Research on a new series of polyaromatic hydrocarbons published in the Journal of Organic Chemistry
(Nov. 8, 2004) GENEVA, N.Y.— Carol Parish, associate professor of chemistry at Hobart and William Smith Colleges, along with her student, Hobart junior Max Macaluso, recently had the results of their research published in the Journal of Organic Chemistry.
Their research is the theoretical study of undiscovered polyaromatic hydrocarbons. This work used quantum mechanics to look for interesting alternatives to the Bergman cyclization, a process important to the function of a new class of anticancer compounds, called enediynes. This work will further the understanding of the complex reactions of these drugs and will be used to design better anticancer therapies.
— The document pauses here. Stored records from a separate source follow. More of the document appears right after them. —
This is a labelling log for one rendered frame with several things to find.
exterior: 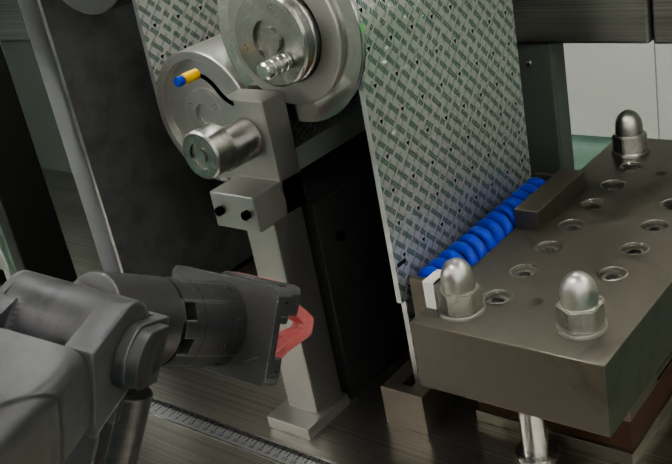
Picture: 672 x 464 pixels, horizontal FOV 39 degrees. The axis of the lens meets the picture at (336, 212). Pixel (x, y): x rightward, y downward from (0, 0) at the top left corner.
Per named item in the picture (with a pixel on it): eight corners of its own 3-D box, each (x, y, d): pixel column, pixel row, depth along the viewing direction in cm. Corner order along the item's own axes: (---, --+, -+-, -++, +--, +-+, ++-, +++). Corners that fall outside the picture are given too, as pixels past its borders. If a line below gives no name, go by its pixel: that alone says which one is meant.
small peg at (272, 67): (252, 68, 71) (262, 60, 70) (276, 56, 73) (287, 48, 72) (262, 84, 71) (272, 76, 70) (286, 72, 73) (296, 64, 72)
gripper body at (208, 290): (282, 387, 62) (201, 391, 56) (177, 354, 68) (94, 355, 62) (298, 288, 62) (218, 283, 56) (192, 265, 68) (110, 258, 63)
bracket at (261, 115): (265, 430, 86) (184, 114, 74) (310, 391, 91) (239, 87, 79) (307, 445, 83) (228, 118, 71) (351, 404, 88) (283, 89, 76)
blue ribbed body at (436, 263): (413, 305, 80) (407, 268, 79) (532, 201, 95) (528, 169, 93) (448, 312, 78) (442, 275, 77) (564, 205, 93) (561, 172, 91)
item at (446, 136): (396, 302, 80) (359, 92, 72) (528, 190, 95) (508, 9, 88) (401, 303, 79) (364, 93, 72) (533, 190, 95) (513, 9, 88)
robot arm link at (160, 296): (117, 284, 53) (58, 259, 56) (89, 403, 53) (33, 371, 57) (206, 289, 58) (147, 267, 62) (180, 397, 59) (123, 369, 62)
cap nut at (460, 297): (429, 317, 74) (421, 266, 72) (454, 294, 76) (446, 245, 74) (470, 326, 71) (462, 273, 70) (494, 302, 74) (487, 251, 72)
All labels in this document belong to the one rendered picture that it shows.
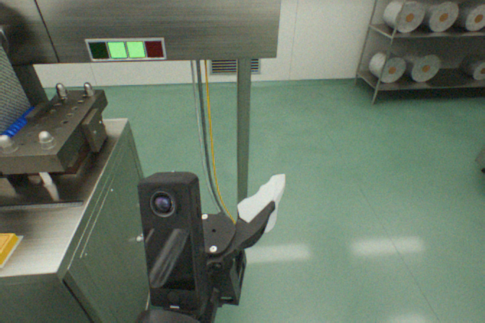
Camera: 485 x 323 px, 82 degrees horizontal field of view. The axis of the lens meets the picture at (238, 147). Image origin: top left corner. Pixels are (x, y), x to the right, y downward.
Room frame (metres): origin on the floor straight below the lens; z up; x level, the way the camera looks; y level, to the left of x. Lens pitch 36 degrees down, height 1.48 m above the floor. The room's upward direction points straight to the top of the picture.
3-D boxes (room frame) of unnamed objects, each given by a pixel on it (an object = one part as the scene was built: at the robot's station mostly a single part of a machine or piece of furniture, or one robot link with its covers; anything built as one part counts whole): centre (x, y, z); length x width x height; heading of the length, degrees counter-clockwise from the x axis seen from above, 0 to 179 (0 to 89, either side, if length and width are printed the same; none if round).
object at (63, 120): (0.77, 0.57, 1.00); 0.40 x 0.16 x 0.06; 4
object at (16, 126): (0.72, 0.66, 1.03); 0.21 x 0.04 x 0.03; 4
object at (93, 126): (0.79, 0.48, 0.96); 0.10 x 0.03 x 0.11; 4
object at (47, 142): (0.62, 0.51, 1.05); 0.04 x 0.04 x 0.04
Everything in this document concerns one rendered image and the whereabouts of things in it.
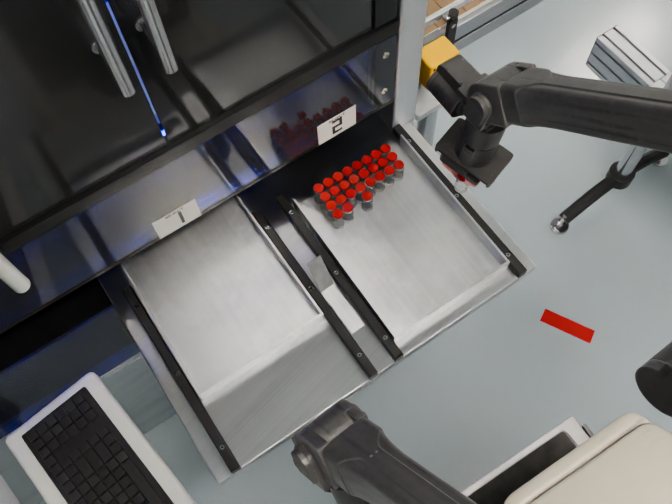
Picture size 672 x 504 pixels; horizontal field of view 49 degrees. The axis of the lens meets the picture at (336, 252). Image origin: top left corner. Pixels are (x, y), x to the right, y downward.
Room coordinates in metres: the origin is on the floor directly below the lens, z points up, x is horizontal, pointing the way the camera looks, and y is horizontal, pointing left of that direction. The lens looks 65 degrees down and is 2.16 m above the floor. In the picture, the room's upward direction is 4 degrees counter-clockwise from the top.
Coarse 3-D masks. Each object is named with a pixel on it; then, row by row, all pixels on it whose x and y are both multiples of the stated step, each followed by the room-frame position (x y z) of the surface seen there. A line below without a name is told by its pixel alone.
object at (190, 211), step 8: (192, 200) 0.63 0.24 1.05; (184, 208) 0.62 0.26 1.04; (192, 208) 0.63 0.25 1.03; (168, 216) 0.61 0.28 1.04; (176, 216) 0.61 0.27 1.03; (184, 216) 0.62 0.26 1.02; (192, 216) 0.63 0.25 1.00; (152, 224) 0.59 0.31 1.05; (160, 224) 0.60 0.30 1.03; (168, 224) 0.60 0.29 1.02; (176, 224) 0.61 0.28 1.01; (184, 224) 0.62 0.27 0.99; (160, 232) 0.60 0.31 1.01; (168, 232) 0.60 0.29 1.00
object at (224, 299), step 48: (192, 240) 0.64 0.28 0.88; (240, 240) 0.63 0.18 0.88; (144, 288) 0.55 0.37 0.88; (192, 288) 0.54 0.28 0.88; (240, 288) 0.53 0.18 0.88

While investigating new approaches to the cyclization, Macaluso and Parish, in collaboration with Roald Hoffmann (Nobel Laureate ’81) at Cornell University and Larry Scott at Boston College, stumbled upon a new series of stable, isomeric, polyaromatic compounds. These new compounds could be important precursors to the formation of buckminsterfullerene molecules, also called buckyballs.
For a limited time, the article will be accessible on the journal’s Web site at http://pubs.acs.org/journals/joceah/; scroll down to page 8093.
Macaluso, the son of Nicholas and Grace Macaluso of Canandaigua, is a biochemistry major and an environmental studies minor. He is the recipient of a 2003 Merck/American Association for the Advancement of Science Summer Research Fellowship, as well as a 2004 Patchett Summer Research Fellowship. Macaluso has presented his results on the electronic structure of anti-cancer enediyne warhead drugs at the 2003 and 2004 MERCURY conference on computational chemistry, at Cornell University, at the 2004 national American Chemical society meeting in Philadelphia and in numerous regional and local forums. A Hobart Dean’s Scholar, Macaluso has received the CRC First-Year Chemistry Achievement Award and the PolyEd Award for Achievement in Organic Chemistry.
Parish came to Hobart and William Smith in 1997. She earned the B.S. and M.S. at Indiana University-Purdue University, the Ph.D. at Purdue University, and held the Fujitsu Post-Doctoral Fellowship at Columbia University. She is the author of more than 26 invited presentations and 15 peer-reviewed publications. In addition, she is a visiting assistant professor at Cornell University.
The chemistry department at Hobart and William Smith Colleges has an ambitious chemistry curriculum approved by the American Chemical Society and a national reputation for research involving undergraduate scientists. Faculty within the chemistry department encourage all students to become involved in research, and most chemistry and biochemistry majors at the Colleges present their work at regional and national meetings. Many also publish the results of their work in peer-reviewed journals. This experience gives our students the chance to explore their talents and inclinations for research as well as to experience first hand the practice of the discipline that they study.